| WHAT THIS TASK INVOLVES |
Please reproduce verbatim the lines below, from the first through the one with "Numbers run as".

....

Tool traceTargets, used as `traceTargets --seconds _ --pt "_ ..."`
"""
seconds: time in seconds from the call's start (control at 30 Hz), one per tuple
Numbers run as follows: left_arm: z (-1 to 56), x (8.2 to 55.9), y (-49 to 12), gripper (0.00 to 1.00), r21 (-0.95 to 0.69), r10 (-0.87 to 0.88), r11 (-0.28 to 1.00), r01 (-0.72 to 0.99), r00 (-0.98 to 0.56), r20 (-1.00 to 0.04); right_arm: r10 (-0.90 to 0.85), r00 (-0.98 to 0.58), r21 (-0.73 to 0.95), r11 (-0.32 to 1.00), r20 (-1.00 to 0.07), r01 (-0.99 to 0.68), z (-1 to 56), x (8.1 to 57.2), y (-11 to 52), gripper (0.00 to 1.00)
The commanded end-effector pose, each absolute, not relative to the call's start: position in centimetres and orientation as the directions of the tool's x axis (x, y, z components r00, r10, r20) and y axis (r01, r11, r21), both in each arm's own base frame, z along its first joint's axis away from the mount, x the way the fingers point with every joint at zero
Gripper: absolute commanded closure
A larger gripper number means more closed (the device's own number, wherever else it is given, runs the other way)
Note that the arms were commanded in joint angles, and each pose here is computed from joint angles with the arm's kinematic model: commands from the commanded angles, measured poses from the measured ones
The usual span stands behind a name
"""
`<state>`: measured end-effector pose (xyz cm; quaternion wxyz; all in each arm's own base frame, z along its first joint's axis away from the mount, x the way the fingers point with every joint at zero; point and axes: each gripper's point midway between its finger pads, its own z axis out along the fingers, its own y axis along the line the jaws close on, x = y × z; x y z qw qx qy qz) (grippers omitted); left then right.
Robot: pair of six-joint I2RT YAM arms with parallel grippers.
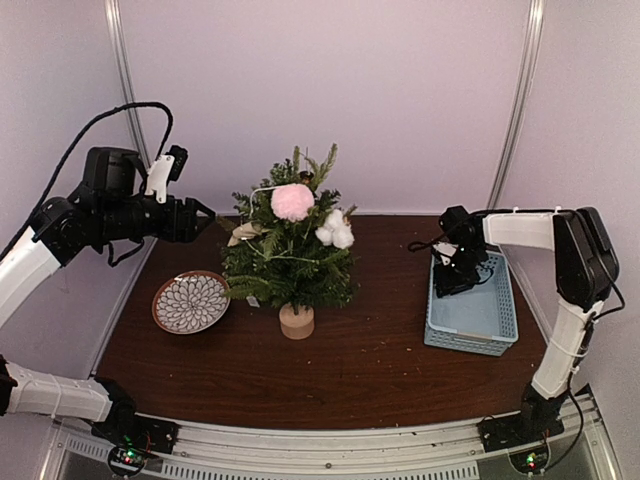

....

| OUTPUT |
Tool traceTargets, used as `traceTargets --seconds _ --pt "_ ..."`
"""
seconds: time in seconds from the call's start (control at 30 Hz), one per tuple
Numbers run as follows: left_arm: z (-1 to 56), x (8.2 to 55.9), y (-49 to 12), gripper (0.00 to 1.00), r21 (-0.95 to 0.69), r10 (-0.87 to 0.88), r11 (-0.28 to 1.00), r01 (-0.72 to 0.99), r00 (-0.98 to 0.56), r20 (-1.00 to 0.04); right_arm: r10 (-0.90 to 0.85), r00 (-0.98 to 0.58), r21 (-0.73 to 0.95), r11 (-0.32 to 1.00), r20 (-1.00 to 0.07), r01 (-0.99 to 0.68), z (-1 to 56), x (8.1 to 57.2), y (-11 to 52), gripper (0.00 to 1.00)

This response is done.